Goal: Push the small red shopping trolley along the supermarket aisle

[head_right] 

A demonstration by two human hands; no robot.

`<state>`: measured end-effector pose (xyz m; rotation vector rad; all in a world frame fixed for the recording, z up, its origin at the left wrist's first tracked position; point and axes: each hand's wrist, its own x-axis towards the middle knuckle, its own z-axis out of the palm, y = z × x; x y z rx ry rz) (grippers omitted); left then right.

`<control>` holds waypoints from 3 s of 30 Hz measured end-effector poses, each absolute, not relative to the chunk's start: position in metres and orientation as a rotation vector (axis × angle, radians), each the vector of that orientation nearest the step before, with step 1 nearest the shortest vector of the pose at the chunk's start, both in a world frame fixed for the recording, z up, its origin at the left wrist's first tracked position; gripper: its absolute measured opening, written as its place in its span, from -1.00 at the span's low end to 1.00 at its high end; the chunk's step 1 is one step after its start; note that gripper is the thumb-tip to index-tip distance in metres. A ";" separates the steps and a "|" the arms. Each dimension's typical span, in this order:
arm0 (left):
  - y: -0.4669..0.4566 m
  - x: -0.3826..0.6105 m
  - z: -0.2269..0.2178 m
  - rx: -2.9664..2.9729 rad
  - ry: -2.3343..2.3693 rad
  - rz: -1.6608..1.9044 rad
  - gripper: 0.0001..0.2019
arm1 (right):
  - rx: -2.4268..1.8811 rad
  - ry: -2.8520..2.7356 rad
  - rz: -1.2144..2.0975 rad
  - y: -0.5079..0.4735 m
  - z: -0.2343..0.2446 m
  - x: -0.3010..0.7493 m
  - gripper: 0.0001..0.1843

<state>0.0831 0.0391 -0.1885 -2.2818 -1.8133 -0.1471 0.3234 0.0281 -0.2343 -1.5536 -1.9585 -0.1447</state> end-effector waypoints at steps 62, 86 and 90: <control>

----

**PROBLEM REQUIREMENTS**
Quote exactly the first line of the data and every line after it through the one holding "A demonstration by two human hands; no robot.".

**TASK RESULT**
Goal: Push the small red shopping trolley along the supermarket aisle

[head_right] 

A demonstration by two human hands; no robot.

No additional answer text is required.